■ Problem description ■
I'd like the entire listing output verbatim, apart from the pictures.

■ Provided records ■
● ● ● ●
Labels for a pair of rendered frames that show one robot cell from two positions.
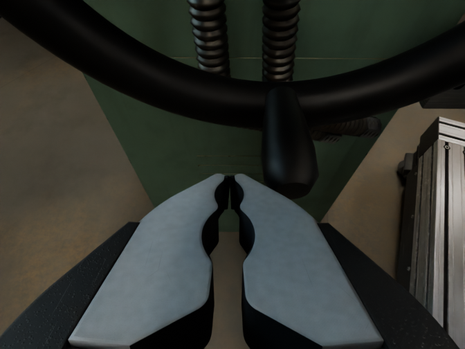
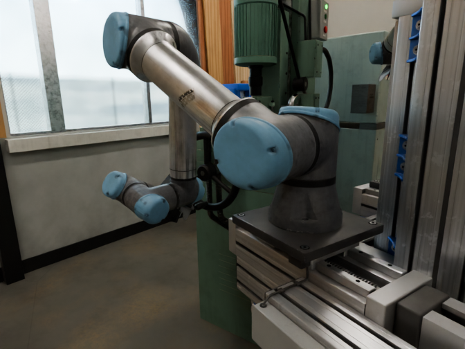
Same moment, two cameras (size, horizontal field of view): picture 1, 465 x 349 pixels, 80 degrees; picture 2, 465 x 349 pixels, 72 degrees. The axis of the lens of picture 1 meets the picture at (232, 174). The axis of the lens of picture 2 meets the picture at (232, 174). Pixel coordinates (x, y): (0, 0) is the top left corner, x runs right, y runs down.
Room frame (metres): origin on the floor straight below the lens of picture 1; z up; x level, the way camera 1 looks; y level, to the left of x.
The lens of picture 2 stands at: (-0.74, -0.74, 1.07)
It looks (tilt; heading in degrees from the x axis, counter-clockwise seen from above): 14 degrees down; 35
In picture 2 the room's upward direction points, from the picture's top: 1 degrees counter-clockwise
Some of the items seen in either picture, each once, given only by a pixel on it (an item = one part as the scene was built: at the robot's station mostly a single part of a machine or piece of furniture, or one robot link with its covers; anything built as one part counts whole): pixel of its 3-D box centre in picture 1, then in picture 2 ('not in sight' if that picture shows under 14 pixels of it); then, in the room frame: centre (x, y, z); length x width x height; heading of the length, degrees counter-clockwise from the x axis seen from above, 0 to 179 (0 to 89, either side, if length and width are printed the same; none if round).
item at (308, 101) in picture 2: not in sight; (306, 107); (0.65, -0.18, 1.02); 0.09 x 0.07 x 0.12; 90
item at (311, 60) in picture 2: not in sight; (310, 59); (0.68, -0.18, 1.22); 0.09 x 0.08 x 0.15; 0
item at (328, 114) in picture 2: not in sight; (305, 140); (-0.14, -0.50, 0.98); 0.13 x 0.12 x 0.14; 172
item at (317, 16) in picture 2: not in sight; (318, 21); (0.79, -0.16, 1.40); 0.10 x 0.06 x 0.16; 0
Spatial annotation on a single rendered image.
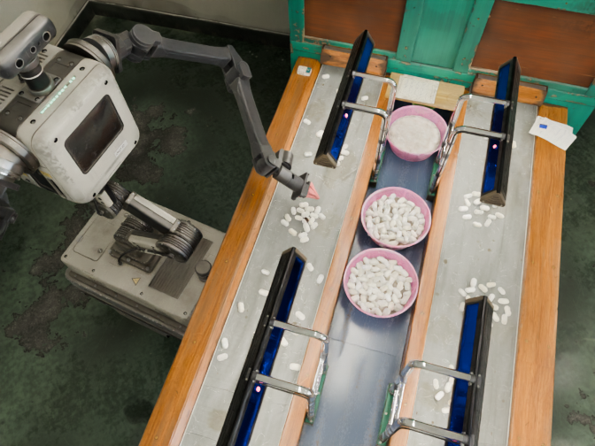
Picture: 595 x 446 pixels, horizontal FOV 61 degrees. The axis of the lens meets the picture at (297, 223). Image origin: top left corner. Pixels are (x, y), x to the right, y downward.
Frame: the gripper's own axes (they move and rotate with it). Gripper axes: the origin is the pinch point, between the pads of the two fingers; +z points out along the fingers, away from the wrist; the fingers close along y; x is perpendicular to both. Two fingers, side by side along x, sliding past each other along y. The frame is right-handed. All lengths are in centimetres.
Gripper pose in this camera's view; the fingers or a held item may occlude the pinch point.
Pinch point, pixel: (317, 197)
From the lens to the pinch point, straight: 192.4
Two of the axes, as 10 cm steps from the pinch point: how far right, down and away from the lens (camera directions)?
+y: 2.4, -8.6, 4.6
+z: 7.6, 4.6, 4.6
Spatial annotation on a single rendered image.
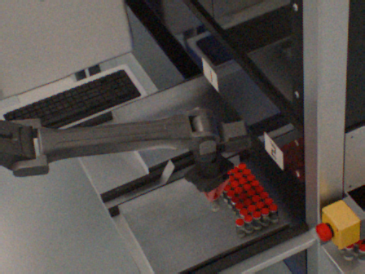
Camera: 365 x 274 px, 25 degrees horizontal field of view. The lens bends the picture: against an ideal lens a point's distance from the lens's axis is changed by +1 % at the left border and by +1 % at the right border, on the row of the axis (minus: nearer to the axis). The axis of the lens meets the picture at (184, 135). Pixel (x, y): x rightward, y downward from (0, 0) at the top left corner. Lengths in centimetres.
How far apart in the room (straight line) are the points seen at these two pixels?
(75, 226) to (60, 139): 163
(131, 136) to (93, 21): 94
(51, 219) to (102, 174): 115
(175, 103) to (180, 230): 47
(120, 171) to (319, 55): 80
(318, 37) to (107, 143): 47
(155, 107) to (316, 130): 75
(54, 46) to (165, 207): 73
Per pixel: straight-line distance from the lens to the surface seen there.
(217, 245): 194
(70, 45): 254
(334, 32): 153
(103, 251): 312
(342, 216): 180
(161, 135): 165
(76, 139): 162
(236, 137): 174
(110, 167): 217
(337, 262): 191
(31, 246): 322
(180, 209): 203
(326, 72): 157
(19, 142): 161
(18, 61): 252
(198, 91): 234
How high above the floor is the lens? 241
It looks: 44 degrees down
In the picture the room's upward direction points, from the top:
● ● ● ●
■ Written solution ■
Labels for a pair of rendered frames that show one robot cell from two positions.
Same moment, two cameras (size, horizontal field of view): picture 1, 465 x 349 pixels, 80 degrees; picture 2, 465 x 349 pixels, 72 degrees. The axis of the lens of picture 1 meets the picture at (232, 174). The axis of the lens of picture 2 meets the picture at (232, 174). Pixel coordinates (x, y): (0, 0) is the top left corner, x runs right, y runs down.
Room frame (metres): origin on the floor straight below the lens of picture 1; z up; x level, the way camera 1 looks; y level, to the left of x.
The lens of picture 2 stands at: (-0.74, -0.74, 1.07)
It looks (tilt; heading in degrees from the x axis, counter-clockwise seen from above): 14 degrees down; 35
In picture 2 the room's upward direction points, from the picture's top: 1 degrees counter-clockwise
Some of the items seen in either picture, each once, given only by a pixel on it (an item = one part as the scene was built: at the robot's station mostly a single part of a machine or piece of furniture, or one robot link with its covers; anything built as one part counts whole): pixel of its 3-D box centre in picture 1, then in picture 2 ('not in sight' if that picture shows under 14 pixels of it); then, in the room frame: centre (x, y, z); length x width x height; heading of the length, degrees counter-clockwise from the x axis seen from above, 0 to 179 (0 to 89, either side, if length and width are printed the same; none if round).
item at (308, 101) in picture 2: not in sight; (306, 107); (0.65, -0.18, 1.02); 0.09 x 0.07 x 0.12; 90
item at (311, 60) in picture 2: not in sight; (310, 59); (0.68, -0.18, 1.22); 0.09 x 0.08 x 0.15; 0
item at (328, 114) in picture 2: not in sight; (305, 140); (-0.14, -0.50, 0.98); 0.13 x 0.12 x 0.14; 172
item at (317, 16) in picture 2: not in sight; (318, 21); (0.79, -0.16, 1.40); 0.10 x 0.06 x 0.16; 0
Spatial annotation on a single rendered image.
Picture: 595 x 446 pixels, horizontal FOV 61 degrees. The axis of the lens meets the picture at (297, 223). Image origin: top left corner. Pixels are (x, y), x to the right, y downward.
Frame: the gripper's own axes (they move and rotate with it). Gripper axes: the origin is the pinch point, between the pads of the two fingers; +z points out along the fingers, away from the wrist; the fingers close along y; x is perpendicular to both. Two fingers, side by side along x, sliding past each other along y. The frame is right-handed. All lengths are in centimetres.
Gripper pose in this camera's view; the fingers or a held item may occlude the pinch point.
Pinch point, pixel: (317, 197)
From the lens to the pinch point, straight: 192.4
Two of the axes, as 10 cm steps from the pinch point: how far right, down and away from the lens (camera directions)?
+y: 2.4, -8.6, 4.6
+z: 7.6, 4.6, 4.6
Spatial annotation on a single rendered image.
Camera: 365 x 274 px, 25 degrees horizontal field of view. The lens bends the picture: against an ideal lens a point's distance from the lens's axis is changed by +1 % at the left border and by +1 % at the right border, on the row of the axis (minus: nearer to the axis). The axis of the lens meets the picture at (184, 135). Pixel (x, y): x rightward, y downward from (0, 0) at the top left corner. Lengths in centimetres.
How far apart in the room (straight line) are the points seen at these two pixels?
(75, 226) to (60, 139): 163
(131, 136) to (93, 21): 94
(51, 219) to (102, 174): 115
(175, 103) to (180, 230): 47
(120, 171) to (319, 55): 80
(318, 37) to (107, 143): 47
(155, 107) to (316, 130): 75
(54, 46) to (165, 207): 73
Per pixel: straight-line distance from the lens to the surface seen there.
(217, 245): 194
(70, 45): 254
(334, 32): 153
(103, 251): 312
(342, 216): 180
(161, 135): 165
(76, 139): 162
(236, 137): 174
(110, 167): 217
(337, 262): 191
(31, 246): 322
(180, 209): 203
(326, 72): 157
(19, 142): 161
(18, 61): 252
(198, 91): 234
How high above the floor is the lens? 241
It looks: 44 degrees down
In the picture the room's upward direction points, from the top:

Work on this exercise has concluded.